Technically, Piper is correct. While Grimes certainly wants the focus of this race to be on McConnell — who is quite simply not a popular guy — she will only be able to dance around policy specifics for so long before she gets labeled as an evasive politician with something to hide. We’ll assume that she’ll be more revealing in the weeks to come, but that’s just an assumption for the time being.
And as for distancing herself from Obama and the national party, this is kind of an eye-popping quote:
And Grimes made sure to distance herself from Obama and align herself with the Clintons, longtime friends of her family who remain well-liked in the state. Asked if she regretted voting for Obama in past elections, Grimes argued she backed Hillary Clinton in the 2008 primary and said she was a delegate at the 2012 Democratic National Convention only because she had no other choice.
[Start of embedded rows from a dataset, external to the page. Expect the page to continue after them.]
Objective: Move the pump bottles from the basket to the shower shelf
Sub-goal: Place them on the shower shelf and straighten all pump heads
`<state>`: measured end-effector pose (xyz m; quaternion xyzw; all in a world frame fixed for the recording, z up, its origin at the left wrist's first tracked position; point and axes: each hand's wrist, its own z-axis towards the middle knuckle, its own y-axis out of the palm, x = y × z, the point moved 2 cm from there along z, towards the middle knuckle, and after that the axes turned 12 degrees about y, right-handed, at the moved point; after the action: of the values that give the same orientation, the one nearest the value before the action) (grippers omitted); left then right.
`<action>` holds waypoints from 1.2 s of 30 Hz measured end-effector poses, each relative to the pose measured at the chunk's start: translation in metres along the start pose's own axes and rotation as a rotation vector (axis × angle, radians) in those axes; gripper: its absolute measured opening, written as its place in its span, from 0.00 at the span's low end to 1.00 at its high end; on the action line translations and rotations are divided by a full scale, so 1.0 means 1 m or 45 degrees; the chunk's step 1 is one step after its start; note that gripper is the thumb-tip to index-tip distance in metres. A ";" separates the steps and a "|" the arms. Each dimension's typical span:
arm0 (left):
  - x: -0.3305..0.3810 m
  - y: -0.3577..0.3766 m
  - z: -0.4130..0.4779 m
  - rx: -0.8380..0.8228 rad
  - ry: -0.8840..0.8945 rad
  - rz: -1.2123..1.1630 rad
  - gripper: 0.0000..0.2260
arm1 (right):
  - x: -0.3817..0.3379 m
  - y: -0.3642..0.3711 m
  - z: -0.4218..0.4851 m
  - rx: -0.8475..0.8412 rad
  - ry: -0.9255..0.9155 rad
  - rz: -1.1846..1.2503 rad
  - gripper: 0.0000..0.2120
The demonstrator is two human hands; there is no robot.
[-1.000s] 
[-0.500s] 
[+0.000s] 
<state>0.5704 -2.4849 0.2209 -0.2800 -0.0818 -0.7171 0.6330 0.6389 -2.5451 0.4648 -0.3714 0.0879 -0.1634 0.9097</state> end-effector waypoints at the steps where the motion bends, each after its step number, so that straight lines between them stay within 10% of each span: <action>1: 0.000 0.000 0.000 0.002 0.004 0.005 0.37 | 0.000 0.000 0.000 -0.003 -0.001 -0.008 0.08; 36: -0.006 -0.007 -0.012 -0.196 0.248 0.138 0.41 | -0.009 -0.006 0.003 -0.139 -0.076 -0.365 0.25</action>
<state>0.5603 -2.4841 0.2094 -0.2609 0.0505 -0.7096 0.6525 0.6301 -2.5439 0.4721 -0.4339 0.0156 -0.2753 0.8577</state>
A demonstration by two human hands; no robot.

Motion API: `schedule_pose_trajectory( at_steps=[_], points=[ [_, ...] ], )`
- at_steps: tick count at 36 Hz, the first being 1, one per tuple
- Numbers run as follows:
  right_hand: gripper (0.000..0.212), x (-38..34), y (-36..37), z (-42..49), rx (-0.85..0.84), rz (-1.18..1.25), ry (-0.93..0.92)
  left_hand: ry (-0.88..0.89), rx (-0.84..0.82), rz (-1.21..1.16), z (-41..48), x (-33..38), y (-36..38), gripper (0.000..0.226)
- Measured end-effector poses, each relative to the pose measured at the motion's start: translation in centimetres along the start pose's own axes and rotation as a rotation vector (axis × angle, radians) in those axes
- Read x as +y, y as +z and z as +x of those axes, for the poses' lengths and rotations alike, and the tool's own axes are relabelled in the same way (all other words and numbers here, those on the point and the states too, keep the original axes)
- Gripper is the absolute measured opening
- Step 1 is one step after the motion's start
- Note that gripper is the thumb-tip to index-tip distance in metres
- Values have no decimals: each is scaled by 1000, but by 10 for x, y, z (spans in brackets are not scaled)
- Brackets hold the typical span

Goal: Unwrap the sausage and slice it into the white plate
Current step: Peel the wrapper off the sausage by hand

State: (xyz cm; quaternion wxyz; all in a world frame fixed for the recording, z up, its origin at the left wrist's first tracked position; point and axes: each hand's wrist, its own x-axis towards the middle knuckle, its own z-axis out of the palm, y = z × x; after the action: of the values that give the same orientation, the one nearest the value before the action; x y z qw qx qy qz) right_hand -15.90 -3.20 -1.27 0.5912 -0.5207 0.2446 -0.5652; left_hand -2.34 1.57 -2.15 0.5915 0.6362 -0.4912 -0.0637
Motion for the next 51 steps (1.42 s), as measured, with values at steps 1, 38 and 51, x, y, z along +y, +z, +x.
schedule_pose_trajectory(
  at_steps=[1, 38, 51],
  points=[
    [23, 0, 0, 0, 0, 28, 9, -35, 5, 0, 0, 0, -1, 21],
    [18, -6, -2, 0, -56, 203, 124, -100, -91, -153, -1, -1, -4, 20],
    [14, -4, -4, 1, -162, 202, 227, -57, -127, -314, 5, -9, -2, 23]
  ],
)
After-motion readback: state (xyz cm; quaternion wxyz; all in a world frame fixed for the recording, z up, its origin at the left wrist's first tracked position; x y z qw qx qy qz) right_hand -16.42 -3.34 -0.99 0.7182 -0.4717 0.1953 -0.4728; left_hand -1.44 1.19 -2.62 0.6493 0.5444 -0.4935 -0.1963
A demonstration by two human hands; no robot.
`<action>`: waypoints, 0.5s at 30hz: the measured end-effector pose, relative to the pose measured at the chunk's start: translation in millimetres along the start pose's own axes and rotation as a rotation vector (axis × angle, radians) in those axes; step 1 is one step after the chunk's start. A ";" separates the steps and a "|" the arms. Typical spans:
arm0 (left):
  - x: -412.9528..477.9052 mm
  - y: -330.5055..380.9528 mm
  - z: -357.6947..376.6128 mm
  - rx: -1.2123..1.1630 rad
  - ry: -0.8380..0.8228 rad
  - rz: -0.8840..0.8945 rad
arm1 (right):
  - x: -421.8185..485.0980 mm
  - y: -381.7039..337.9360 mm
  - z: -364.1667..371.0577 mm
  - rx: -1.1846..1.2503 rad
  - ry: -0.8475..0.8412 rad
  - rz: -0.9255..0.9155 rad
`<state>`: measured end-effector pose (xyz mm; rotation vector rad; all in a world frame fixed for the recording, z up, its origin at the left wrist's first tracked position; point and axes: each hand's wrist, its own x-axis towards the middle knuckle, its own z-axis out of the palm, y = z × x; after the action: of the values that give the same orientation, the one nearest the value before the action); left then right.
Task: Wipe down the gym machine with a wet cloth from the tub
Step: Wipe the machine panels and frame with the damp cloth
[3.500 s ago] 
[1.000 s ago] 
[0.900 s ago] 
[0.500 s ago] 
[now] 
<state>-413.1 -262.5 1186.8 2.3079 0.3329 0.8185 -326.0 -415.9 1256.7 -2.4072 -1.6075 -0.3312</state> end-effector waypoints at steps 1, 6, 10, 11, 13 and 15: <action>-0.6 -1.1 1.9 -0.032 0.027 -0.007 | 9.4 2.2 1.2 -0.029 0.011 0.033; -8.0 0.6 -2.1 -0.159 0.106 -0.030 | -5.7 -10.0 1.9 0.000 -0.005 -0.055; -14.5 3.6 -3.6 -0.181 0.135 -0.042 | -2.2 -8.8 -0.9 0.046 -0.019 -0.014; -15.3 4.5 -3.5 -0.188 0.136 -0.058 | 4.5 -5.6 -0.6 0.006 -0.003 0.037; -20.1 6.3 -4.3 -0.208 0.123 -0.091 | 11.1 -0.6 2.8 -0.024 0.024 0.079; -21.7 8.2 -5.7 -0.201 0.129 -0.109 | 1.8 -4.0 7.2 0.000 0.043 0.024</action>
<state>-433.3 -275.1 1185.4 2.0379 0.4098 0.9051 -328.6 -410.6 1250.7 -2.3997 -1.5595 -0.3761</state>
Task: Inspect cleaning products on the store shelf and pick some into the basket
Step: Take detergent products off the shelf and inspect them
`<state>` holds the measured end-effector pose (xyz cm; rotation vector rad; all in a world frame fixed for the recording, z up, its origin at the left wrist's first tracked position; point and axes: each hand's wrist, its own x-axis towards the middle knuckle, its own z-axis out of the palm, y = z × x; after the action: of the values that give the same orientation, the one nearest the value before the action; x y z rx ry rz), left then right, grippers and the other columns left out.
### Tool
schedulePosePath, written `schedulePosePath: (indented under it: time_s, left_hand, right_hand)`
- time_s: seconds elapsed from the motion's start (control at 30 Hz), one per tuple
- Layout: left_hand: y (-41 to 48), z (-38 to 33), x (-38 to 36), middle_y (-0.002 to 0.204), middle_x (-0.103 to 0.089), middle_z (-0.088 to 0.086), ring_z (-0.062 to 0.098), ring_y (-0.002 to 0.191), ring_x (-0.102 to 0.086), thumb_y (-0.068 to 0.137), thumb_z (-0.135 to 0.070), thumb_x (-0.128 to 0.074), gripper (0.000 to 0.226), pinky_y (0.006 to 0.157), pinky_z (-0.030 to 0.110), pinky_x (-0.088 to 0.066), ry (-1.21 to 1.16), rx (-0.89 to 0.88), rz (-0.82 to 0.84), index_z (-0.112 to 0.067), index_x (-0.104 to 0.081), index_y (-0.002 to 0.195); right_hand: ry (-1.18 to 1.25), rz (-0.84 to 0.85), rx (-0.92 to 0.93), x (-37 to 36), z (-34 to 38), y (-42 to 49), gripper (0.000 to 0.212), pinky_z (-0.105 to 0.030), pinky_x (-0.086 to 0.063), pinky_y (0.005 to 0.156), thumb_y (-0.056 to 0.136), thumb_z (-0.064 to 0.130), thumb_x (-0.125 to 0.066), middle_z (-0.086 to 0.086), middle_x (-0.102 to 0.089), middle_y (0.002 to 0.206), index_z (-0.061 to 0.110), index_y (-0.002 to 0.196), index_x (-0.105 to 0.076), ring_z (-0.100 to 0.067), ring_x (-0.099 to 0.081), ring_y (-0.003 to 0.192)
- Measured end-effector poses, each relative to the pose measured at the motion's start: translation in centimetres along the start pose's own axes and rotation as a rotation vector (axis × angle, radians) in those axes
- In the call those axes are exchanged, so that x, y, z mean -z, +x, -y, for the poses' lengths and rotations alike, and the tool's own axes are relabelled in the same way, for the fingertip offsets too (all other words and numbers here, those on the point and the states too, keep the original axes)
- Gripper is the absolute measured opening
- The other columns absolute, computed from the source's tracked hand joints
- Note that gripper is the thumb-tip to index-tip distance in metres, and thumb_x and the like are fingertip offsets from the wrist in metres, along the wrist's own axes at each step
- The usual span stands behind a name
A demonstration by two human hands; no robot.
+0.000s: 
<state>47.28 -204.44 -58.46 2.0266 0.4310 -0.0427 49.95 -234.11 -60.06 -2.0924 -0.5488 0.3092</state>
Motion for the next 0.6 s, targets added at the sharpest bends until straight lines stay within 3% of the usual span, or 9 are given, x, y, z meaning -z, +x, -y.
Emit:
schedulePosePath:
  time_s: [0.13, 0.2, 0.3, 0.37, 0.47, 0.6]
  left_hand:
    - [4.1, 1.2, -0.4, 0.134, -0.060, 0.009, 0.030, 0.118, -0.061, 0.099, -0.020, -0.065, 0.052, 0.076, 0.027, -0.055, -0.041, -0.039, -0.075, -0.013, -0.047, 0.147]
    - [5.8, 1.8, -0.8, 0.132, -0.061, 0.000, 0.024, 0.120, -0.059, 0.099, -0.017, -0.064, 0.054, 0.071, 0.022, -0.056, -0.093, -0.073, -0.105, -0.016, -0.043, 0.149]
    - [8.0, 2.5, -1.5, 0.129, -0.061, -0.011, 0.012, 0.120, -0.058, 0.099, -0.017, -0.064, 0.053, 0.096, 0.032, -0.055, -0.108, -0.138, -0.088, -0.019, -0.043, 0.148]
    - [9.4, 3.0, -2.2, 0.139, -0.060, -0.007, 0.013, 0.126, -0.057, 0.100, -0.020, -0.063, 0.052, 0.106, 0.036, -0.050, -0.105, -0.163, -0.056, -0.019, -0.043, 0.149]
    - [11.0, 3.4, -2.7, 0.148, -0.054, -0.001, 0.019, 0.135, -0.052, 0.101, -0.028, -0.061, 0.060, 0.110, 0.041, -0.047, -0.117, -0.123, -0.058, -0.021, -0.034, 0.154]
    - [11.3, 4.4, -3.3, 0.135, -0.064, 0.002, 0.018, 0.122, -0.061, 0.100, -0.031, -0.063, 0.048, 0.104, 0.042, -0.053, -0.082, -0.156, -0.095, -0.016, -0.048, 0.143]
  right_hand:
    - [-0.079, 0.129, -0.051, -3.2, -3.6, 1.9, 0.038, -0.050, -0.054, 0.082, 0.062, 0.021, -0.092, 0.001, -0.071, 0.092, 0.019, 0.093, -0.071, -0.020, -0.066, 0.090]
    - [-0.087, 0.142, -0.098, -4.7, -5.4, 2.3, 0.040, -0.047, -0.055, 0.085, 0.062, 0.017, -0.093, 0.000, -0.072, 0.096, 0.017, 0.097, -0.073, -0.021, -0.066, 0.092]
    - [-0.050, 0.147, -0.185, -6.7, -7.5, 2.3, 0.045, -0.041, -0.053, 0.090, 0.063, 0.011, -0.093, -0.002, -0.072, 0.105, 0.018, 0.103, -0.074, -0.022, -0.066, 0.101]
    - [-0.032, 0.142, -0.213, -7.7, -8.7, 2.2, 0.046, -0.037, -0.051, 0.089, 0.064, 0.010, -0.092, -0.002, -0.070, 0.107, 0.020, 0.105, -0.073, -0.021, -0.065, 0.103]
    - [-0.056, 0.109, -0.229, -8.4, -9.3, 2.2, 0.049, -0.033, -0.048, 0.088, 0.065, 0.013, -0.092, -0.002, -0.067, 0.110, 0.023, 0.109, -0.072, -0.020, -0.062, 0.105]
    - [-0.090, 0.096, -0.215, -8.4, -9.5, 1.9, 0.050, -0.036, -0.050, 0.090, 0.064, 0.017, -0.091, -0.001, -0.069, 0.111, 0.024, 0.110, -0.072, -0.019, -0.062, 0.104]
“The second convention I went to, I went there as secretary of state,” she said. “And you will recall we had quotas where you got to have certain female and male numbers. Obviously, the only female constitutional officer had to be there.”
I was under duress! A hostage! Alrighty…
To be fair to Grimes, she has laid out some conservative positions on her website — though many of them also lack specifics, like her spending cuts and balanced budget amendment proposal — and she’s come out strong in support of the Violence Against Women Act and pay equality protections for women. Speaking of which, Grimes laid a zinger on McConnell for using his wife to show that despite his votes, the ladies should like him:
“Simply saying, ‘I’m married to a woman’ doesn’t speak loud enough,” Grimes said of McConnell. “Your actions, what you do in the course of 28 years, indicates where you will and how you will stand up for women.”
That being said, if you can’t even tell a reporter if you’re pro-choice, that doesn’t exactly instill confidence in others about yourself.
I wouldn’t expect Grimes to expand on many more policy specifics this weekend in Fancy Farm, but I certainly expect more zingers… and beads of sweat from McConnell, literally and figuratively.